Австралиец рассказал, что ему семьдесят пять лет, что он архитектор и много работает. За всю жизнь он объехал, наверное, сотню стран, поэтому пребывает в абсолютном спокойствии и ничего не боится.
Незаметно за разговорами проходит еще час. По радио очень невнятно что-то объявляют. Это может означать все, что угодно, мы даже не поняли, на каком языке говорил невидимый голос.
Пассажиры начинают суматошно шушукаться. Слышится радостно-возбужденное: «Посадка!» Мы рады, что это наш рейс и он не сорвался.
Самолет взлетает, мы на прощание машем Гималаям рукой, ведь никто не знает, удастся ли нам вернуться когда-нибудь сюда снова.
Я закрываю глаза и отчетливо понимаю, как я не хочу покидать эту страну, как мне будет не хватать узких улочек, экзотических запахов, добродушных непальцев и великих сказочных гор.
Стюардесса предлагает напитки.
– Водки, – просим мы не то от усталости, не то от печали.
– With ace or juice?
– Pure vodka!
Она сильно удивлена, но подает то, что мы просим.
Мы опрокидываем по полрюмки водки, хотя лучше не становится. Стюардесса предлагает нам курицу в соусе с шафраном. Молча съедаем ее, но веселее не становится.

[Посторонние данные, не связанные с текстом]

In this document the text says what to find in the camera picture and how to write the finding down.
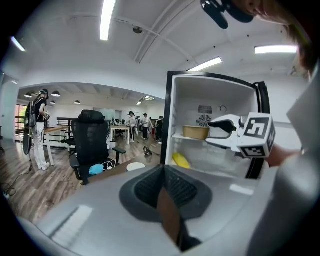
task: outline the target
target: chair backrest
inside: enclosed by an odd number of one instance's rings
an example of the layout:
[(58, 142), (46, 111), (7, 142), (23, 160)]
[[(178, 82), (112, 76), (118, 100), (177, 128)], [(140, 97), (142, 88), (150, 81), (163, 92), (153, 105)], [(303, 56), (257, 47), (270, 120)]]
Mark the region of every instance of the chair backrest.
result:
[(102, 113), (83, 110), (79, 118), (71, 123), (80, 165), (91, 164), (109, 157), (107, 135), (109, 124)]

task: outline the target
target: desk
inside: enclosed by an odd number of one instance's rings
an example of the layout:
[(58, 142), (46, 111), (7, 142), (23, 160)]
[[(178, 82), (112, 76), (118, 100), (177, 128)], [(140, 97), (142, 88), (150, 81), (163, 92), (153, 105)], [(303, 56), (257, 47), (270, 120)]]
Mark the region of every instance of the desk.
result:
[(45, 140), (46, 140), (46, 147), (48, 149), (48, 155), (49, 155), (49, 159), (50, 159), (50, 164), (52, 166), (55, 165), (54, 159), (52, 157), (52, 153), (51, 153), (51, 146), (50, 146), (50, 134), (54, 133), (54, 132), (58, 132), (58, 131), (62, 131), (64, 129), (67, 129), (68, 127), (66, 126), (62, 126), (62, 125), (58, 125), (57, 127), (54, 128), (47, 128), (44, 130), (44, 135), (45, 135)]
[(107, 179), (111, 176), (119, 175), (119, 174), (124, 174), (127, 172), (127, 166), (132, 163), (142, 163), (146, 167), (147, 166), (156, 166), (160, 164), (160, 156), (153, 154), (149, 156), (145, 156), (145, 154), (139, 155), (136, 158), (131, 159), (128, 162), (121, 163), (120, 165), (116, 166), (115, 168), (112, 168), (111, 170), (106, 170), (103, 173), (97, 174), (95, 176), (90, 177), (89, 183), (101, 181), (104, 179)]
[(113, 141), (113, 137), (114, 137), (114, 131), (116, 130), (122, 130), (122, 131), (125, 131), (128, 132), (128, 134), (126, 135), (126, 138), (127, 138), (127, 144), (129, 145), (129, 140), (130, 140), (130, 127), (127, 127), (125, 125), (113, 125), (111, 126), (111, 129), (110, 129), (110, 140)]

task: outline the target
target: white pants
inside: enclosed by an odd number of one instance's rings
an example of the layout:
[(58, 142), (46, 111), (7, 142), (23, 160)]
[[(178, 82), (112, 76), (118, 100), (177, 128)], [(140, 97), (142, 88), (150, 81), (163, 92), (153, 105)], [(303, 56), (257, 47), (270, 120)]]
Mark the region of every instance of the white pants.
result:
[(44, 167), (47, 163), (44, 152), (44, 127), (44, 122), (37, 122), (36, 126), (32, 128), (34, 142), (34, 158), (39, 169)]

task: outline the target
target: chair armrest
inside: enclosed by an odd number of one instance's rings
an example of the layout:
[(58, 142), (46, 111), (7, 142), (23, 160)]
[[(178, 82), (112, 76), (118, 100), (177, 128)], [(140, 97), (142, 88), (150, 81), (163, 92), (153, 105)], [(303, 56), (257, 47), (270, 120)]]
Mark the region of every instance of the chair armrest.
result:
[(76, 168), (78, 168), (80, 166), (78, 158), (74, 154), (70, 156), (70, 160), (69, 161), (70, 161), (70, 165), (71, 165), (72, 169), (76, 169)]
[(114, 147), (113, 150), (117, 153), (120, 153), (120, 154), (125, 154), (127, 153), (126, 150), (122, 149), (122, 148), (118, 148), (118, 147)]

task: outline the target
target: window
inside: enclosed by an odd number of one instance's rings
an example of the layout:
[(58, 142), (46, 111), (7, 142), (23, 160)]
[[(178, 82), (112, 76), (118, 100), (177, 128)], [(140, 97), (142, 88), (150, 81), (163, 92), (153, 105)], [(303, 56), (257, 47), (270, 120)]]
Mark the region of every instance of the window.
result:
[(27, 106), (15, 105), (15, 134), (23, 133)]

Зажигается табло «Пристегнуть ремни». Самолет кружит над аэропортом, в иллюминаторах видны только черные тучи и мгла.
И тут слышится голос пилота:
– Уважаемые пассажиры, мы разворачиваемся и возвращаемся в Катманду. Дели не дает посадку.
Пассажиры делают глубокий вздох: «Ох!» Кто-то истерически смеется, а кто-то, всхлипывая, плачет.

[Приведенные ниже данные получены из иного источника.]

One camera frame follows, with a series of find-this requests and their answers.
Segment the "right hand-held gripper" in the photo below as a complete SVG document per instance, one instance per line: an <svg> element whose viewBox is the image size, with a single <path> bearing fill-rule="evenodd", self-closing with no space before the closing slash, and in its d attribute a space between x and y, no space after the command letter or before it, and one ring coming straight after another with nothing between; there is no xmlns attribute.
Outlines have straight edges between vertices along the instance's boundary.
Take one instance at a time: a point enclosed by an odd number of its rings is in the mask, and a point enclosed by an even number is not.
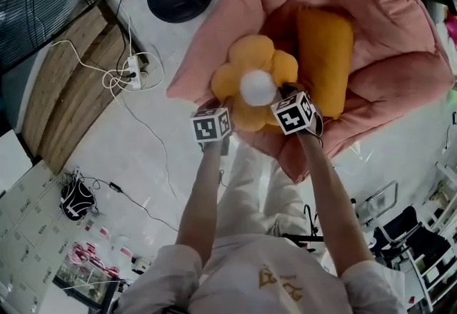
<svg viewBox="0 0 457 314"><path fill-rule="evenodd" d="M284 83L278 88L271 111L285 135L323 134L323 117L309 93L299 83Z"/></svg>

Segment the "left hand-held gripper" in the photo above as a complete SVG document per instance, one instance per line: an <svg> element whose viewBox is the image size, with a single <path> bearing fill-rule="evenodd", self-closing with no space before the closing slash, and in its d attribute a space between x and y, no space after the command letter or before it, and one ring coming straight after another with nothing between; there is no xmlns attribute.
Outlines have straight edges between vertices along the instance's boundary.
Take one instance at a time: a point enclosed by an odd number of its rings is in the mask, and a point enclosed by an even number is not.
<svg viewBox="0 0 457 314"><path fill-rule="evenodd" d="M221 155L229 154L233 123L228 106L223 105L217 98L213 98L193 112L190 120L196 142L202 149L208 143L221 141Z"/></svg>

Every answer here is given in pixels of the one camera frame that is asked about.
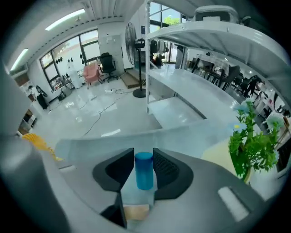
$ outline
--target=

Возвращаемся в аэропорт Катманду в одиннадцать вечера. Еще час уходит на формальности: получение багажа и проход через границу.

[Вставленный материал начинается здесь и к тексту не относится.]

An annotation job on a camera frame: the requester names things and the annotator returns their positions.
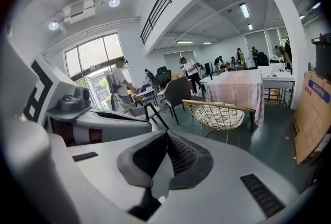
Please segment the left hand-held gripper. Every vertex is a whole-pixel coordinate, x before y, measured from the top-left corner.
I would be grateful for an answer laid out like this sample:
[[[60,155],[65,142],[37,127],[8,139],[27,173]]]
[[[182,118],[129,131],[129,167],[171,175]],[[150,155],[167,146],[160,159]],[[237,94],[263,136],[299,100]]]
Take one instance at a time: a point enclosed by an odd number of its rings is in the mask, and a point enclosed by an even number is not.
[[[7,137],[30,135],[19,121],[25,116],[50,133],[63,137],[66,145],[94,144],[132,138],[152,131],[149,121],[112,111],[93,111],[76,119],[76,126],[64,113],[51,117],[49,110],[59,110],[65,95],[80,92],[79,88],[57,67],[41,56],[28,65],[14,48],[7,52]]]

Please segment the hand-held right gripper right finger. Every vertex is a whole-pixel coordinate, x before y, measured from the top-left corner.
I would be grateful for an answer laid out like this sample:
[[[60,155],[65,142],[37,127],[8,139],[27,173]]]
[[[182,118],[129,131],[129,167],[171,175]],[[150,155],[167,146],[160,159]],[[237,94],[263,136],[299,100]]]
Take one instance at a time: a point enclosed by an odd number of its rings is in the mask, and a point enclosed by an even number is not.
[[[209,175],[191,189],[171,190],[155,213],[155,223],[288,223],[302,197],[282,175],[238,147],[182,133],[203,146],[214,164]],[[240,179],[254,174],[285,206],[267,218]]]

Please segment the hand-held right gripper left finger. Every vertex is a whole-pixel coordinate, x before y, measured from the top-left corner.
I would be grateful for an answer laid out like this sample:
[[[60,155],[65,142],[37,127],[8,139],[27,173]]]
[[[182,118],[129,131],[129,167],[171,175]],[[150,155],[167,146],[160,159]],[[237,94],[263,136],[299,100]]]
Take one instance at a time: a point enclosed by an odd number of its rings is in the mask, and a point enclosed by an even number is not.
[[[123,140],[69,147],[83,175],[126,212],[155,211],[160,205],[153,179],[167,153],[167,131]]]

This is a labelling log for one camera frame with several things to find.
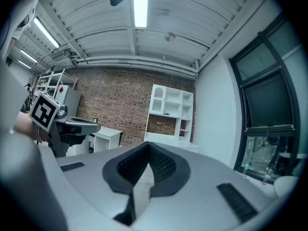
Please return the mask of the white shelf cabinet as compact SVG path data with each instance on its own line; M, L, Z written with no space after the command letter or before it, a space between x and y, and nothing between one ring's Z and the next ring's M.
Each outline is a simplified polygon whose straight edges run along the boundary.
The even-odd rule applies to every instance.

Мы с Андреем, громко споря о том, сколько нам придется ждать хорошей погоды, прибиваемся к компании европейцев, русских здесь нет. Никто не знает, что будет дальше. Сначала мы еще пытаемся предугадать свое будущее, но потом просто молчим. Сейчас больше всего хочется лечь на мраморный пол и уснуть. Кажется, что стресс перерастает из паники в полную безнадегу.
Так проходит еще час.
Я не чувствую под собой ног, только озноб во всем теле, будто нахожусь в холодном вакууме, как мясной продукт. Я не могу ничего планировать и ни о чем мечтать, потому что и думать больше не могу. Я смертельно устала.